**WHAT TO PRODUCE**: Give back exactly the lines from the beginning of the listing below to the line holding "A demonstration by", both ends included; the pictures stay out.

**DATA SEGMENT**:
————————

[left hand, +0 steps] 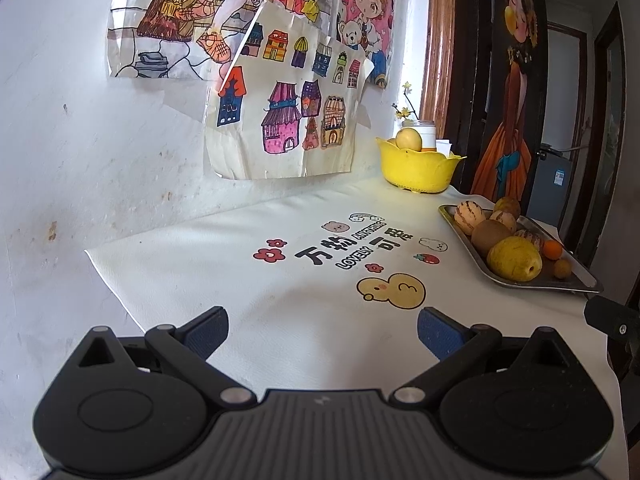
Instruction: Organize fruits
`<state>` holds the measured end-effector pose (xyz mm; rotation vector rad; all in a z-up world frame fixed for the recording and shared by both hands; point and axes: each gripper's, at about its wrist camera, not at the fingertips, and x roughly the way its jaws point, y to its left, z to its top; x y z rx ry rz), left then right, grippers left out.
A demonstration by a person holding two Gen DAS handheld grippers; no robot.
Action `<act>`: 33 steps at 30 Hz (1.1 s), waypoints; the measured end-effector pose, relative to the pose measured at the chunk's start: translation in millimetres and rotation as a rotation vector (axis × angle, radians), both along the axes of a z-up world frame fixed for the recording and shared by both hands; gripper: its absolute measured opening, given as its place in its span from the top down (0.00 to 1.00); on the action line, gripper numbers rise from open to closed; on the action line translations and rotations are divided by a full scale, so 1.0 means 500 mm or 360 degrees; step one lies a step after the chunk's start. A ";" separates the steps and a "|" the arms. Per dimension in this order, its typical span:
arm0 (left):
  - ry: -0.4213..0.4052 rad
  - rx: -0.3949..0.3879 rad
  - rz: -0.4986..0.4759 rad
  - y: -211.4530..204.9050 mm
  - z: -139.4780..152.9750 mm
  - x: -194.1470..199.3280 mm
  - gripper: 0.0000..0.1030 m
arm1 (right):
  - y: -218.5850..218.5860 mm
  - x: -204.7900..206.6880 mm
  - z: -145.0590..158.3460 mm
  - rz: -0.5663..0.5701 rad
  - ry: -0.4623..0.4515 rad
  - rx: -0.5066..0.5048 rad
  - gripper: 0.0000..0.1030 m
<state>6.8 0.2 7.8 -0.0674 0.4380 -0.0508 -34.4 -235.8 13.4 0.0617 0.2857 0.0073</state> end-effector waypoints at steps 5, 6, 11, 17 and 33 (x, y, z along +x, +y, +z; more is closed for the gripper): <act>0.0003 0.0001 0.0003 0.000 -0.001 0.000 0.00 | -0.001 0.000 0.000 0.0003 0.0002 0.0000 0.00; 0.0006 -0.0001 0.0007 0.000 -0.003 0.000 0.00 | 0.000 0.001 0.000 0.0003 0.0005 0.0001 0.00; 0.0015 -0.0006 0.0013 0.001 -0.006 -0.001 0.00 | 0.000 0.001 -0.004 0.0003 0.0018 0.0005 0.00; 0.0015 -0.0008 0.0013 0.000 -0.006 -0.002 0.00 | 0.001 0.002 -0.004 0.0002 0.0020 0.0004 0.00; 0.0051 -0.0045 0.0053 0.003 -0.002 -0.002 0.00 | 0.006 0.001 -0.011 0.0017 0.0028 0.0001 0.00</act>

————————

**ANSWER TO THE EXERCISE**:
[left hand, +0 steps] 
Instruction: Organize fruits
`<state>` holds the measured end-effector pose (xyz mm; rotation vector rad; all in a z-up world frame fixed for the recording and shared by both hands; point and axes: each gripper's, at about its wrist camera, not at the fingertips, and x roughly the way its jaws point, y to its left, z to its top; x y z rx ry rz), left then right, grippers left out.
A demonstration by a person holding two Gen DAS handheld grippers; no robot.

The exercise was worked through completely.